The ODIn Lab - The Analizerificationist

There's been a lot of talk lately about "wisdom of the crowd" and "tapping the collective consciousness" and the like, so I figure I might as well weigh with my 2c, by expanding on an idea that came recently in a conversation I had recently with one of my colleagues Jan Chomicki and his student Ying. (Credit should also go to Dieter Gawlick and Zhen Hua Lu of Oracle, who provided inspiration for this discussion)

Recently, especially in high profile events like the US presidential election, classical political punditry has been getting supplemented (and even in some cases replaced) by data mining algorithms. Powerful, and often quite accurate algorithms exist to predict anything from elections, to ball games, to the stock market, to what you will be doing next Tuesday evening at 6:41 PM.

Yet, in spite of the daunting array of algorithmic predictors that exist out there, there's still more to be done. Data mining is almost more of an art form than a science -- Yes, there are practical, general purpose techniques for finding correlations, outliers, and other interesting features of datasets, but ultimately, you need to know (or at least have a general sense of) what you're looking for. A lot of the beautiful work in data mining lies in finding clever ways to apply the general techniques to specific datasets.

So... where does the wisdom of the crowd come in? Well, let's start with tools like Google Fusion Tables, or Yahoo Pipes. Here, we have a pretty nifty mechanisms for doing data extraction, and analysis, even dataset lookup and organization. Can we do any better?

What's missing from these systems is a way of organizing the derivation process. So you've created a great visualization, and maybe you've even shared it with your friends. Now how can we take your efforts and use them to benefit even more people?
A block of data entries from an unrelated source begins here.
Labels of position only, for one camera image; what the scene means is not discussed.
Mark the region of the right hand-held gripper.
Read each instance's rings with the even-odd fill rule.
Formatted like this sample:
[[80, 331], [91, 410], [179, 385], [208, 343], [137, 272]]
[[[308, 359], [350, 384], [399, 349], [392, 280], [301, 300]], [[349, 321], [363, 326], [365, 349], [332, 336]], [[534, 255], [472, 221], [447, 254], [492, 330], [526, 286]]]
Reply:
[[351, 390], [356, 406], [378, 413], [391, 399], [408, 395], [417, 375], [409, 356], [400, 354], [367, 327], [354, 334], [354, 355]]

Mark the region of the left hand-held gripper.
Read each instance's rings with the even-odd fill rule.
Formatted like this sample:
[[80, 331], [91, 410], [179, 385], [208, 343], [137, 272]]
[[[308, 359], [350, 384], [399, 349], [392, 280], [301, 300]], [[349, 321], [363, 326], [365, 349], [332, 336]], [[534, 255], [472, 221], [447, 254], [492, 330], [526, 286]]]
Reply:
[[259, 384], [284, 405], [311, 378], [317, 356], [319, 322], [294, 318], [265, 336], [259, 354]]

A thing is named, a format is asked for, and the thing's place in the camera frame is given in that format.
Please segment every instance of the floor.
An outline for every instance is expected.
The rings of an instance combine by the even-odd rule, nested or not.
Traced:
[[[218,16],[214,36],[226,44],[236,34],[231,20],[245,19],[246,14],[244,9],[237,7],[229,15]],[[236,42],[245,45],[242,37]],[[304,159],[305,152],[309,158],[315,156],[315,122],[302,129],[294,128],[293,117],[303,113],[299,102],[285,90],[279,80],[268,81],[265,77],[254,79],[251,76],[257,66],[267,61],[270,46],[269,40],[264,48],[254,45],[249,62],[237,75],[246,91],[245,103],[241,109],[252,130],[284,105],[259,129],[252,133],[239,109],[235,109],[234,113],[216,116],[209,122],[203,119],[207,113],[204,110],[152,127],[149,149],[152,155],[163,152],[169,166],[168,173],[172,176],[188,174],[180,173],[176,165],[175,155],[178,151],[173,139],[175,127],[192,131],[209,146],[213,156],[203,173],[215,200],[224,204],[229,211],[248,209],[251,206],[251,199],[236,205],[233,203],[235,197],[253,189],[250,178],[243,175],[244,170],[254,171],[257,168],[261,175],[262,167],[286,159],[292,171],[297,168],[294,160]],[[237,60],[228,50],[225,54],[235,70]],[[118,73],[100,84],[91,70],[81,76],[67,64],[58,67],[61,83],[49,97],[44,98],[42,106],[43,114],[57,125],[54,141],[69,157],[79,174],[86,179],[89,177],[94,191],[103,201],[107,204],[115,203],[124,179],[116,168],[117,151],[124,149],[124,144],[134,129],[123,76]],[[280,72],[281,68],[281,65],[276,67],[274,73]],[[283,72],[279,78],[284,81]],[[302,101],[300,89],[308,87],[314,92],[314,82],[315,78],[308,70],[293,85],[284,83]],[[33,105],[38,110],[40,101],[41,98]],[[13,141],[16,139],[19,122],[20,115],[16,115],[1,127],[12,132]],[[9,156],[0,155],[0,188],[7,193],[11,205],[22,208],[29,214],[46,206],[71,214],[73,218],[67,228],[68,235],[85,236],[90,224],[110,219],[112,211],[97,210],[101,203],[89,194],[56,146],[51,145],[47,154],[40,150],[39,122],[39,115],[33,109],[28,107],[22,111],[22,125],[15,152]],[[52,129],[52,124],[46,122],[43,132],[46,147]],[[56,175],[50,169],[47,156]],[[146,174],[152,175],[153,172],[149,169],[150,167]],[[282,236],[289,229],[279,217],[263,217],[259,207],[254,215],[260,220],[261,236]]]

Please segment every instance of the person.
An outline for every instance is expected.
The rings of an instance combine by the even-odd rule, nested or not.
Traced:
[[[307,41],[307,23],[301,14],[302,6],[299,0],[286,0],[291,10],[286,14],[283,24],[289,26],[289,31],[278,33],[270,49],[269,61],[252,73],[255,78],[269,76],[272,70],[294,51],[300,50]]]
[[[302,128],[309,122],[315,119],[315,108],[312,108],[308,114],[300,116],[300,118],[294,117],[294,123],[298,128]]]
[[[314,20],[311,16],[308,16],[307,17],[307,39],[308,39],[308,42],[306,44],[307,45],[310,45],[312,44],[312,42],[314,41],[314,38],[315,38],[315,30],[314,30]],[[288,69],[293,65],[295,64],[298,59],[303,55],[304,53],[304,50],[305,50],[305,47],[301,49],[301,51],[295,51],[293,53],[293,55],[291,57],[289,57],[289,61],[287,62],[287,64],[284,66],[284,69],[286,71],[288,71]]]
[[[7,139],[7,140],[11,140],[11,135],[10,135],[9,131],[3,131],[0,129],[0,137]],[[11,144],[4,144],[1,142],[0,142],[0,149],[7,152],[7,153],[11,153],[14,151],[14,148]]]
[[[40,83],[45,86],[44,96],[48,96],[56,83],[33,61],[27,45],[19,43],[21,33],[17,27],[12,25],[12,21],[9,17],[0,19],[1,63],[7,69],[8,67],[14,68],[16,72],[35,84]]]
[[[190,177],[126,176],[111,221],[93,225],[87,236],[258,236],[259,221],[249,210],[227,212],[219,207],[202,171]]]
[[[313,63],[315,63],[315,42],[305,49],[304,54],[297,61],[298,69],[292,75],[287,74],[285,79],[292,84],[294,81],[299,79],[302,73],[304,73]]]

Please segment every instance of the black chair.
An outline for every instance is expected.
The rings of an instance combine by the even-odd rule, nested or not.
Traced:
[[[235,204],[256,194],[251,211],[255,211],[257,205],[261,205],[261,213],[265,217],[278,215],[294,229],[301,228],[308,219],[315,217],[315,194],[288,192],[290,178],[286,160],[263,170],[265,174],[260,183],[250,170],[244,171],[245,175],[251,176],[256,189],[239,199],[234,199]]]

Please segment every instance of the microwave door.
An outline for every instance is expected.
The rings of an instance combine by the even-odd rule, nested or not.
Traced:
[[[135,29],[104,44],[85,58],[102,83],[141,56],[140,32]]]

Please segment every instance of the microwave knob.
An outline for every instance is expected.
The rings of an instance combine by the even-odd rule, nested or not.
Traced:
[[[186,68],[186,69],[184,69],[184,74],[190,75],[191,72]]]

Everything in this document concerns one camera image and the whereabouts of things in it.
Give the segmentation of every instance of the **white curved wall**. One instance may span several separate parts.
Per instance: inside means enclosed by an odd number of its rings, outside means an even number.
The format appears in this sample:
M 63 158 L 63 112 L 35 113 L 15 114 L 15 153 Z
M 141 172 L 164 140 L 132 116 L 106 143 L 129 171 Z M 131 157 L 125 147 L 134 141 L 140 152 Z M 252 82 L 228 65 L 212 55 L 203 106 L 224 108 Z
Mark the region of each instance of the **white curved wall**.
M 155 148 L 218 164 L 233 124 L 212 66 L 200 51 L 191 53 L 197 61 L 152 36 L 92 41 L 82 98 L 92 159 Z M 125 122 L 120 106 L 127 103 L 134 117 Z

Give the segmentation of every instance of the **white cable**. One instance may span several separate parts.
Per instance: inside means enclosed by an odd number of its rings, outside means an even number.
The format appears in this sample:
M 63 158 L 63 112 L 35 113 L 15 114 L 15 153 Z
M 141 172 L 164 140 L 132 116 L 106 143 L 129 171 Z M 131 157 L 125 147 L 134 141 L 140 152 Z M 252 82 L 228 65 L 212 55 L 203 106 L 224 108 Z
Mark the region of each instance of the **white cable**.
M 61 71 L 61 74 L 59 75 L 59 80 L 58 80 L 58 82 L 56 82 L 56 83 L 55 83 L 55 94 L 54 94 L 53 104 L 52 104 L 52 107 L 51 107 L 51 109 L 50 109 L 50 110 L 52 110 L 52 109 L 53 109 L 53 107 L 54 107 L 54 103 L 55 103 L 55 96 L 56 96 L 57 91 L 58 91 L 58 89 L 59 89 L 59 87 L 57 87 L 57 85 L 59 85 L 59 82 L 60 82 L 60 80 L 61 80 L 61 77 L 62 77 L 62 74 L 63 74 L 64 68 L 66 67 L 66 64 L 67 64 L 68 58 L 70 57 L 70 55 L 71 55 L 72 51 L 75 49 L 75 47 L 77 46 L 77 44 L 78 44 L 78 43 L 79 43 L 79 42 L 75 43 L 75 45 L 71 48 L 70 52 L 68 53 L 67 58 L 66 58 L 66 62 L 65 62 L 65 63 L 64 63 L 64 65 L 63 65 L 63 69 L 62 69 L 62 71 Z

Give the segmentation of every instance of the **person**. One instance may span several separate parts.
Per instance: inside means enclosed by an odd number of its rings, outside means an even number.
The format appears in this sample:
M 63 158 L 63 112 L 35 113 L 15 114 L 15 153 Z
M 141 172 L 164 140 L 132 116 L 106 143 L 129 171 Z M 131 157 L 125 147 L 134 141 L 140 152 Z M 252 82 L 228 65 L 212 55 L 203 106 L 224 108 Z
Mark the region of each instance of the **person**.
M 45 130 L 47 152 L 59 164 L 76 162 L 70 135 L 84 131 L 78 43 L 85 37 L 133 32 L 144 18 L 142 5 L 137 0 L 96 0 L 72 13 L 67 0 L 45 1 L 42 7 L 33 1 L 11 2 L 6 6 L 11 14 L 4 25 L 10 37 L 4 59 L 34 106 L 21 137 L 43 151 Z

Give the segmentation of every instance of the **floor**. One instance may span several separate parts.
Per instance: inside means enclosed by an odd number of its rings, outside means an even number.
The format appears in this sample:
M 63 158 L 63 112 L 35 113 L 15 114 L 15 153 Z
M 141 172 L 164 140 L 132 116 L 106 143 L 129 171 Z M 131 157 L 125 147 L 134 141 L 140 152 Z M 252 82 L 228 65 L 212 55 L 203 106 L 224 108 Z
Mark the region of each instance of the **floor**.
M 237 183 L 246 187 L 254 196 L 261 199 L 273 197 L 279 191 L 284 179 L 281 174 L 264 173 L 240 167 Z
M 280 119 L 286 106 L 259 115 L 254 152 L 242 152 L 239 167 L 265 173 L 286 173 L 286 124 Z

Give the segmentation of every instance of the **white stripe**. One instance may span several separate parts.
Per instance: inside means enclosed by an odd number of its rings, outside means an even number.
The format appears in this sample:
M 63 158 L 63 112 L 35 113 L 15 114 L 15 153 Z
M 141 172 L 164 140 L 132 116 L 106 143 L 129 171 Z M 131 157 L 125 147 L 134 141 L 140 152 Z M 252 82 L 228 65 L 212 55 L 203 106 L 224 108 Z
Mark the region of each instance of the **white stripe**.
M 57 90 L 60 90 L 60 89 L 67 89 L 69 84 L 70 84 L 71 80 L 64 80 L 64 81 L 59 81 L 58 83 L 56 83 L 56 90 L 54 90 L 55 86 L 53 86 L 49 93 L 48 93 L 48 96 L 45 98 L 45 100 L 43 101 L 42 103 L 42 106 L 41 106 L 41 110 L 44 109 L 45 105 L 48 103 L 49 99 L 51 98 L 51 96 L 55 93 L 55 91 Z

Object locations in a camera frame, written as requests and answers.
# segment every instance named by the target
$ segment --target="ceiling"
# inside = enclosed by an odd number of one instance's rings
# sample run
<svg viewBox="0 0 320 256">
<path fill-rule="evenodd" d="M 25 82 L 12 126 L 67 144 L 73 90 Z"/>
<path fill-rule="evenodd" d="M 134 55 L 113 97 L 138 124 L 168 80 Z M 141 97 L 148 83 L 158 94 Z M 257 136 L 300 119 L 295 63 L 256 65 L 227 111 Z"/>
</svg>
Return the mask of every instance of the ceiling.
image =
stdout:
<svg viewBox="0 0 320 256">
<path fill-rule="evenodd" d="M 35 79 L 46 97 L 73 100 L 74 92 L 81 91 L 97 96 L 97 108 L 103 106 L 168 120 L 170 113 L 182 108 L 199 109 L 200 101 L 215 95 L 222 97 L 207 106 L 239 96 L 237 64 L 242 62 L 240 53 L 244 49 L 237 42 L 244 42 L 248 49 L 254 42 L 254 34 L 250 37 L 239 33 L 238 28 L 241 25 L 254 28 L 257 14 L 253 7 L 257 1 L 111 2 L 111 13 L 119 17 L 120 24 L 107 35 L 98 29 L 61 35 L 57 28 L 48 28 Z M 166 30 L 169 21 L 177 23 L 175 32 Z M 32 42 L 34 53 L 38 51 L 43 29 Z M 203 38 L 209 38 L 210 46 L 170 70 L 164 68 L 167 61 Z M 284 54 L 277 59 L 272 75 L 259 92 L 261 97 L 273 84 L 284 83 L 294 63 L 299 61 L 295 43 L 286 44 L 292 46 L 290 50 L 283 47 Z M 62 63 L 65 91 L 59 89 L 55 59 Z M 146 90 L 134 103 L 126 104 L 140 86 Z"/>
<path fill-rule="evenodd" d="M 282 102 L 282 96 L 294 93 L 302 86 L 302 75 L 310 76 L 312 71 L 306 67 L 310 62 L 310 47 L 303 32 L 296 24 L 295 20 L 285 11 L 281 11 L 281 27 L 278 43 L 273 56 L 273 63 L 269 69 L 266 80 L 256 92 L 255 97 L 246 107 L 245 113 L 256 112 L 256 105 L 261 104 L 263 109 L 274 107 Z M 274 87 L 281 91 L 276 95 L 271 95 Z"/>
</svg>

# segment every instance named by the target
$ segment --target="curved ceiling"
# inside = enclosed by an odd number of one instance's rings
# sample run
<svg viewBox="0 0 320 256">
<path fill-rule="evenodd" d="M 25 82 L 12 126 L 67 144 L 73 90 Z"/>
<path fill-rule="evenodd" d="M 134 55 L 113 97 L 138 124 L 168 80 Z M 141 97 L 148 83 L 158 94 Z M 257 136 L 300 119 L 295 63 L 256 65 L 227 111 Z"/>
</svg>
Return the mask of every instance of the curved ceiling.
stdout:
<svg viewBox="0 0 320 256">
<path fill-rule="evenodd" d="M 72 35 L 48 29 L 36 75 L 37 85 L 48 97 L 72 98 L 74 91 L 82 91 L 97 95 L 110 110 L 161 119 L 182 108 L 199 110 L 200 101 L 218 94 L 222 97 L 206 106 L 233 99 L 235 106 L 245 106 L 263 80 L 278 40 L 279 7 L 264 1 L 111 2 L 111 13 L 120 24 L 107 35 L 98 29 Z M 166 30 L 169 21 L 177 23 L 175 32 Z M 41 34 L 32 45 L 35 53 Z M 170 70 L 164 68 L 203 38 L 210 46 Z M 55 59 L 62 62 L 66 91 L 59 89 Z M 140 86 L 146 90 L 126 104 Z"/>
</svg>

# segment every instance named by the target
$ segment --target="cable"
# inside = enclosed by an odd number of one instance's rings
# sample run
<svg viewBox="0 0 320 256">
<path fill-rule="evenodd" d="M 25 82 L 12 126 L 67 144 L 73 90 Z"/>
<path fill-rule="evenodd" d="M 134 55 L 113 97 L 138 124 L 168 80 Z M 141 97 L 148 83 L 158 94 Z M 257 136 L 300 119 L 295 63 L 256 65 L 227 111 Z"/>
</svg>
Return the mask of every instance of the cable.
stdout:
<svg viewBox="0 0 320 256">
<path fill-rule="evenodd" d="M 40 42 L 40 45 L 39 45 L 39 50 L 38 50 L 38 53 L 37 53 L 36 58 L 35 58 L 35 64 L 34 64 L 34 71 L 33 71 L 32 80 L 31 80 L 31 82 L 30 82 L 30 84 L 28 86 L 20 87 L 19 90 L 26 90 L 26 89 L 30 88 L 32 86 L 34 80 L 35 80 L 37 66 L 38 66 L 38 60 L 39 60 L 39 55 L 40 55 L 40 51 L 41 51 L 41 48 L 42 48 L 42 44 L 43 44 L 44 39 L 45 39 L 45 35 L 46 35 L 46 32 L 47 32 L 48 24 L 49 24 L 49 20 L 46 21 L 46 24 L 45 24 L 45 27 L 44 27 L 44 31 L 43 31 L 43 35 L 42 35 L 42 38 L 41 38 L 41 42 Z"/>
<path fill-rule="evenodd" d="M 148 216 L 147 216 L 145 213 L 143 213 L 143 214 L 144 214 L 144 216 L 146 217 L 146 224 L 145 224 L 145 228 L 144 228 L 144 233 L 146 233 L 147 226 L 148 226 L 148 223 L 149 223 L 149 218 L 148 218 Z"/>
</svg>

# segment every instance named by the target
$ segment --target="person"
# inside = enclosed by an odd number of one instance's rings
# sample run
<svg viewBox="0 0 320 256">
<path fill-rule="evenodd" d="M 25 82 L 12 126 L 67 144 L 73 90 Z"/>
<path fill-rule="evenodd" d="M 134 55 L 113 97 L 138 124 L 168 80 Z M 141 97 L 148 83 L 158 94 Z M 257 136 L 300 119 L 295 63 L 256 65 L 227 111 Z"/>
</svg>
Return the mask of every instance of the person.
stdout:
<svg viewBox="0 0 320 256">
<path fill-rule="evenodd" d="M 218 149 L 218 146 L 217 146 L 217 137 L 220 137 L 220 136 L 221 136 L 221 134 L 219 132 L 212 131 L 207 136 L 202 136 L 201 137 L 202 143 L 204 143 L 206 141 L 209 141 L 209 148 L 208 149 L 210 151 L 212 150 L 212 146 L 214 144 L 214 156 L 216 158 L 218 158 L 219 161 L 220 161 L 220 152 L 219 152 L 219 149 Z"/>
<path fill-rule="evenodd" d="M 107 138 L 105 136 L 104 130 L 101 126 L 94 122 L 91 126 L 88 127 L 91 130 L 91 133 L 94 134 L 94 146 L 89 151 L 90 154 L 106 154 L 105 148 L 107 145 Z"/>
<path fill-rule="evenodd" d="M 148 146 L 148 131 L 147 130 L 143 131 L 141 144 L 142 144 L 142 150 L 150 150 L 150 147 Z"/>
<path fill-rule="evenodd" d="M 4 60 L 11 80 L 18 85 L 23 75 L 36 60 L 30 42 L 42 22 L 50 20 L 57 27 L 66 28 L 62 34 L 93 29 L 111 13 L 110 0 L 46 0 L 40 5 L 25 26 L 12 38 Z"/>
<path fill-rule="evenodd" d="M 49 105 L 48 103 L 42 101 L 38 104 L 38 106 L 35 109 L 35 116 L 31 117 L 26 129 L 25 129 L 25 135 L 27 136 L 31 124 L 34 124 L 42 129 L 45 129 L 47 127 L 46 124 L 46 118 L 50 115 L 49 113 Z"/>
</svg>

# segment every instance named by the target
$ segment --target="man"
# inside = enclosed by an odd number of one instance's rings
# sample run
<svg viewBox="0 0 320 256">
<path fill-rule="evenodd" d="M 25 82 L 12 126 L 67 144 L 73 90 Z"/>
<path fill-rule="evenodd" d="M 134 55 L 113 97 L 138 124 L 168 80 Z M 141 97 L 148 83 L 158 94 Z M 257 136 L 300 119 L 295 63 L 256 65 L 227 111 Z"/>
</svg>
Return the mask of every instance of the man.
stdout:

Let's say you have an idea. You think you know exactly how to predict the next election, but it will require a lot of data. What do you need to do? Well, first, you'll have to find and/or extract all that data from content on the internet. Here, fusion table and pipes have you covered. There are some fairly high-quality datasets available, as well as some nifty tools for getting useful data out of the interwebs. But now that you have it, you'll still need to massage it a bit.

Fortunately for you, it's quite likely that someone else has had to do data manipulations on similar datasets. It would be quite useful to have a system that could point you towards such efforts on the part of other people so that you might base your own efforts on theirs. As an added benefit, it might be possible to piggyback on the computational efforts already expended for the prior attempt(s) at massaging similar datasets.

Now that the data is in the right form to be analyzed, there's still that pesky analysis to be done. Here, once again, the system has the potential to help. What questions have other people asked about similar data? What kind of aggregate values might be useful. What kind of visualizations might be appropriate. Are there mash-ups that people have assembled out of similar data (google maps as the most general example). What even qualifies as "similar" data?

In fact, this works from both directions. Let's say you know what kind of information you're looking for. How could you ask the system for strategies that other people have applied to get similar answers? How would you even indicate what you're looking for to the system in the first place?